Persisting complete history improves debugging, but can grow quickly; I retained detailed recent logs and summarized older events.

Behavioral + Impact Signals

Built failure-handling logic with retries and alert debouncing.
Documented reliability/cost tradeoffs for retention and probing intervals.
Shipped live system plus docs so reviewers can validate claims quickly.

Quality Guarantees

Each check result is timestamped, attributable, and persisted.
Incident state changes are auditable from detection to resolution.
Alert pipelines avoid duplicate notifications for the same incident window.

Recent Upgrades

Added dedicated registration with Cognito email verification and full login flow for production-style onboarding.
Introduced public read-only demo API mode so external reviewers can evaluate functionality without tenant credentials.
Expanded integration test + deployment workflows for stronger end-to-end operational confidence.
Linked NetPulse into the cross-project production architecture upgrade log so pooling, mTLS, queueing, and incident lifecycle decisions are easier to verify.

Phase Improvements

Phase 2

Implemented

Production Onboarding + Reviewer-Safe Demo Access

Strengthened NetPulse from an architecture demo into a reviewable SaaS workflow with Cognito registration, email verification, login, and demo-safe access paths.

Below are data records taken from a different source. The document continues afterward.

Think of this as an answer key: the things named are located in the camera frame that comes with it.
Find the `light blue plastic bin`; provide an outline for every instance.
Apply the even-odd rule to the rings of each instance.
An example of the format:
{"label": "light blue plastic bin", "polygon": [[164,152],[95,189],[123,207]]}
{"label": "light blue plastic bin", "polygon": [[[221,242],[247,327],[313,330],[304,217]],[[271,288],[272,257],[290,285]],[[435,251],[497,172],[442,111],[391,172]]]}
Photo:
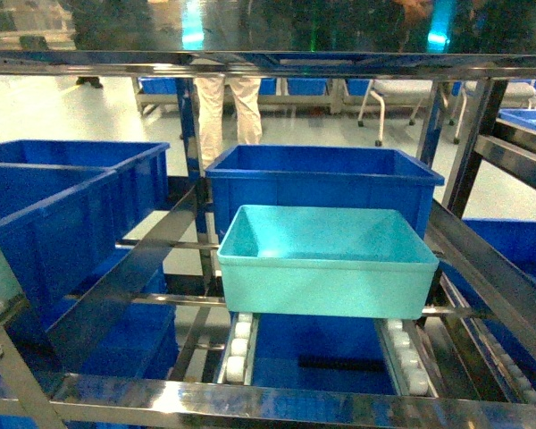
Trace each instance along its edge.
{"label": "light blue plastic bin", "polygon": [[235,312],[416,319],[439,260],[396,210],[242,206],[218,251]]}

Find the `metal rail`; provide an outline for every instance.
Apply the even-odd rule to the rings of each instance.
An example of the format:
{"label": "metal rail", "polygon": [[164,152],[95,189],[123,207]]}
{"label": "metal rail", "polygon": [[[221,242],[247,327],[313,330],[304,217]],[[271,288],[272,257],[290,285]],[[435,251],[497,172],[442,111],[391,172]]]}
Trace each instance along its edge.
{"label": "metal rail", "polygon": [[536,359],[536,283],[437,202],[427,235]]}
{"label": "metal rail", "polygon": [[[68,374],[50,404],[63,420],[166,427],[513,427],[536,429],[536,406],[292,391]],[[18,400],[0,411],[25,416]]]}

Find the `shoe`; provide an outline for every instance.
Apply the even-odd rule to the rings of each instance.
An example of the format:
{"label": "shoe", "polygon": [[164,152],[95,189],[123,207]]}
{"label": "shoe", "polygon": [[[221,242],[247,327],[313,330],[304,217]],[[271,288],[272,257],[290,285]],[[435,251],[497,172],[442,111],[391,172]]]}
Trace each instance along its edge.
{"label": "shoe", "polygon": [[104,87],[99,81],[99,78],[89,78],[89,83],[95,89],[102,89]]}

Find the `leg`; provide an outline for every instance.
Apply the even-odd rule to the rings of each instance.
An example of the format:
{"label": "leg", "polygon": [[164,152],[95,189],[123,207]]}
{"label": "leg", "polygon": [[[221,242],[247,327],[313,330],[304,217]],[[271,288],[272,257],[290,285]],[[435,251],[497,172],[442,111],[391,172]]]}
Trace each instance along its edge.
{"label": "leg", "polygon": [[419,100],[419,103],[415,106],[415,109],[413,109],[413,112],[411,113],[411,117],[409,118],[409,125],[415,125],[415,117],[417,116],[417,112],[419,112],[419,107],[421,107],[421,103],[423,102],[423,99],[421,98]]}
{"label": "leg", "polygon": [[261,80],[257,78],[230,78],[230,89],[238,115],[239,143],[257,145],[262,138],[262,123],[258,110],[258,91]]}
{"label": "leg", "polygon": [[198,135],[205,169],[222,152],[224,78],[195,78],[195,84],[200,108]]}
{"label": "leg", "polygon": [[463,106],[461,107],[461,114],[458,116],[458,122],[456,123],[455,139],[453,140],[453,143],[455,143],[456,145],[458,145],[460,141],[458,135],[461,131],[461,126],[463,125],[463,119],[465,118],[466,89],[464,87],[461,88],[461,95],[463,96]]}
{"label": "leg", "polygon": [[461,87],[460,90],[458,91],[458,95],[456,96],[456,102],[455,102],[455,106],[453,107],[453,112],[450,114],[450,118],[448,119],[448,124],[450,126],[455,125],[456,113],[458,112],[458,107],[461,105],[460,101],[461,101],[462,96],[463,96],[463,88]]}
{"label": "leg", "polygon": [[101,84],[101,82],[99,81],[99,78],[95,77],[95,78],[89,78],[89,83],[91,84],[91,86],[95,89],[103,89],[103,85]]}
{"label": "leg", "polygon": [[364,113],[365,113],[365,106],[367,105],[367,98],[369,97],[369,93],[371,92],[373,81],[369,81],[369,85],[367,85],[367,90],[365,91],[364,95],[364,102],[361,104],[361,108],[359,109],[359,115],[357,116],[357,125],[360,127],[364,126]]}
{"label": "leg", "polygon": [[379,137],[375,140],[375,146],[383,146],[383,124],[385,123],[385,100],[382,96],[377,94],[375,91],[371,90],[370,94],[373,98],[379,101],[381,108],[380,117],[379,117]]}

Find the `tiled floor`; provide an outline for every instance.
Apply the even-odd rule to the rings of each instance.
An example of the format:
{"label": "tiled floor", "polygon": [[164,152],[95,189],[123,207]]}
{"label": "tiled floor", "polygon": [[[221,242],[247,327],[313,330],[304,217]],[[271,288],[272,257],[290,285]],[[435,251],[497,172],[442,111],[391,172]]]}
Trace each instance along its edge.
{"label": "tiled floor", "polygon": [[[137,112],[131,81],[102,78],[103,90],[89,85],[75,86],[70,77],[0,77],[0,142],[10,139],[98,139],[129,141],[167,141],[170,175],[186,175],[180,122],[170,106],[157,108],[141,117]],[[323,146],[370,147],[376,140],[379,121],[376,114],[365,118],[365,128],[358,128],[353,114],[326,115],[291,109],[266,109],[263,113],[264,143]],[[396,147],[414,155],[422,121],[414,127],[398,114],[388,114],[385,147]],[[448,177],[456,153],[452,141],[454,129],[447,126],[434,162],[434,170]],[[224,136],[227,146],[236,142],[236,119],[225,115]],[[442,199],[444,187],[436,189]],[[133,233],[143,235],[161,214],[140,225]],[[468,217],[509,217],[536,219],[536,191],[484,164],[466,209]],[[187,232],[184,240],[196,240],[196,231]],[[200,273],[197,251],[176,250],[165,261],[169,273]],[[186,334],[194,309],[178,312],[179,336]],[[211,323],[225,325],[228,314],[211,315]]]}

Added tenant-aware registration and login flow so the system can be evaluated like a real monitoring product.
Introduced read-only demo API behavior for external reviewers without exposing privileged user actions.
Expanded deployment and integration validation around the onboarding and monitoring paths.

Open NetPulse System Design

Phase 3

Next Build Target

Real-User Evidence + Public Status Page Upgrade

Moves NetPulse from staged validation language toward verifiable live-product evidence through public status pages, timestamped uptime summaries, and safer demo-mode boundaries.

Expose public status pages that hide private owner data while showing uptime, incidents, and last-check time.
Keep demo mode isolated so reviewers can inspect behavior without mutating privileged tenant data.
Differentiate real usage evidence from staged JMeter/load-test validation in portfolio copy.

Read Incident Writeup

Outcome Highlights

Shipped a production deployment and public source code for external technical review.
Implemented status dashboards that let users track service health over time instead of isolated check events.
Designed alert flow with retry/debounce behavior to reduce noisy false alarms.